• [Task]: Once you have read the data below, print all of it exactly.

• [Dataset extract]:

┌────────

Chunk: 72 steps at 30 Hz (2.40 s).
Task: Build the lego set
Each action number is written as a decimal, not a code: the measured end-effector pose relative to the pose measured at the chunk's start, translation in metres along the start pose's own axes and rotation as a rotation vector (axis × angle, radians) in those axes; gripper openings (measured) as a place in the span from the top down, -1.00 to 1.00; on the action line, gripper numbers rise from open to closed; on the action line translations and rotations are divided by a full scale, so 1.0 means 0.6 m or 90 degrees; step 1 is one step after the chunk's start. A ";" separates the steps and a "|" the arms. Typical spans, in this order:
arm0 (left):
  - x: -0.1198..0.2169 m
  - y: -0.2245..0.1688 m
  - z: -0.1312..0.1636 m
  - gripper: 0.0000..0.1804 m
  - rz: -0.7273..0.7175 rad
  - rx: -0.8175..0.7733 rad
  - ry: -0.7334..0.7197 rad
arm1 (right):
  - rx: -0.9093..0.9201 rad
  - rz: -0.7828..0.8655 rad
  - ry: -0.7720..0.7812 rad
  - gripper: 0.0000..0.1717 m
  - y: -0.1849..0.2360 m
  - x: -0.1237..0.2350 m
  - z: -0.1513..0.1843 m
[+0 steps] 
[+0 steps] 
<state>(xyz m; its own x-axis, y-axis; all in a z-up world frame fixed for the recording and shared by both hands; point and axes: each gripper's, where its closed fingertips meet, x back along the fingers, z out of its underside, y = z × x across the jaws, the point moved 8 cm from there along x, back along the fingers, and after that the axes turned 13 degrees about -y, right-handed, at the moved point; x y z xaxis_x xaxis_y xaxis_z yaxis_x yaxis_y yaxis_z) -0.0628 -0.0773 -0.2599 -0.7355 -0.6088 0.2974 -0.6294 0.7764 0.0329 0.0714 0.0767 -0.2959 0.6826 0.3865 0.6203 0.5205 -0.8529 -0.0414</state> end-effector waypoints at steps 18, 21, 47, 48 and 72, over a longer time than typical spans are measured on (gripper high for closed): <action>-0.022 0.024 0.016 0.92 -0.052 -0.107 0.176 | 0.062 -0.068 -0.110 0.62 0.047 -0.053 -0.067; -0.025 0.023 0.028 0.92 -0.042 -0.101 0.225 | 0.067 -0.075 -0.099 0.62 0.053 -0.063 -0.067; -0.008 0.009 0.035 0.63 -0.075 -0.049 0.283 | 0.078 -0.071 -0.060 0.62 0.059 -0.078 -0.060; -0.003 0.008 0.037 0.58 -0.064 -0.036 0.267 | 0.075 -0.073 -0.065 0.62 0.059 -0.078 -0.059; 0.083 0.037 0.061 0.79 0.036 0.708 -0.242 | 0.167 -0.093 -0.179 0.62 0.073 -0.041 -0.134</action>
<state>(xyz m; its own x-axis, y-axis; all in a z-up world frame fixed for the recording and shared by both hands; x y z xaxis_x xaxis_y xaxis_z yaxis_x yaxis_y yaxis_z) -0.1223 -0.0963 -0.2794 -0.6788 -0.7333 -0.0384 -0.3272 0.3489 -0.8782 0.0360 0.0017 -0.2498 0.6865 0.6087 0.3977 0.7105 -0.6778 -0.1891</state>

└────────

• [Solution to the exercise]:
Chunk: 72 steps at 30 Hz (2.40 s).
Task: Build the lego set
Each action number is written as a decimal, not a code: the measured end-effector pose relative to the pose measured at the chunk's start, translation in metres along the start pose's own axes and rotation as a rotation vector (axis × angle, radians) in those axes; gripper openings (measured) as a place in the span from the top down, -1.00 to 1.00; on the action line, gripper numbers rise from open to closed; on the action line translations and rotations are divided by a full scale, so 1.0 means 0.6 m or 90 degrees; step 1 is one step after the chunk's start. A ";" separates the steps and a "|" the arms. Typical spans, in this order:
arm0 (left):
  - x: -0.1198..0.2169 m
  - y: -0.2245..0.1688 m
  - z: -0.1312..0.1636 m
  - gripper: 0.0000..0.1804 m
  - rz: -0.7273..0.7175 rad
  - rx: -0.8175..0.7733 rad
  - ry: -0.7334..0.7197 rad
arm1 (right):
  - rx: -0.9093..0.9201 rad
  - rz: -0.7828..0.8655 rad
  - ry: -0.7720..0.7812 rad
  - gripper: 0.0000..0.1717 m
  - y: -0.1849..0.2360 m
  - x: -0.1237..0.2350 m
  - z: -0.1513..0.1843 m
[+0 steps] 
[+0 steps] 
<state>(xyz m; its own x-axis, y-axis; all in a z-up world frame fixed for the recording and shared by both hands; point and axes: each gripper's, where its closed fingertips meet, x back along the fingers, z out of its underside, y = z × x across the jaws, the point moved 8 cm from there along x, back along the fingers, and after that the axes turned 13 degrees about -y, right-handed, at the moved point; x y z xaxis_x xaxis_y xaxis_z yaxis_x yaxis_y yaxis_z) -0.0628 -0.0773 -0.2599 -0.7355 -0.6088 0.2974 -0.6294 0.7764 0.0329 0.0714 0.0767 -0.2959 0.6826 0.3865 0.6203 0.5205 -0.8529 -0.0414</state> end-effector waypoints at steps 18, 21, 47, 48 and 72, over a longer time than typical spans are measured on (gripper high for closed): <action>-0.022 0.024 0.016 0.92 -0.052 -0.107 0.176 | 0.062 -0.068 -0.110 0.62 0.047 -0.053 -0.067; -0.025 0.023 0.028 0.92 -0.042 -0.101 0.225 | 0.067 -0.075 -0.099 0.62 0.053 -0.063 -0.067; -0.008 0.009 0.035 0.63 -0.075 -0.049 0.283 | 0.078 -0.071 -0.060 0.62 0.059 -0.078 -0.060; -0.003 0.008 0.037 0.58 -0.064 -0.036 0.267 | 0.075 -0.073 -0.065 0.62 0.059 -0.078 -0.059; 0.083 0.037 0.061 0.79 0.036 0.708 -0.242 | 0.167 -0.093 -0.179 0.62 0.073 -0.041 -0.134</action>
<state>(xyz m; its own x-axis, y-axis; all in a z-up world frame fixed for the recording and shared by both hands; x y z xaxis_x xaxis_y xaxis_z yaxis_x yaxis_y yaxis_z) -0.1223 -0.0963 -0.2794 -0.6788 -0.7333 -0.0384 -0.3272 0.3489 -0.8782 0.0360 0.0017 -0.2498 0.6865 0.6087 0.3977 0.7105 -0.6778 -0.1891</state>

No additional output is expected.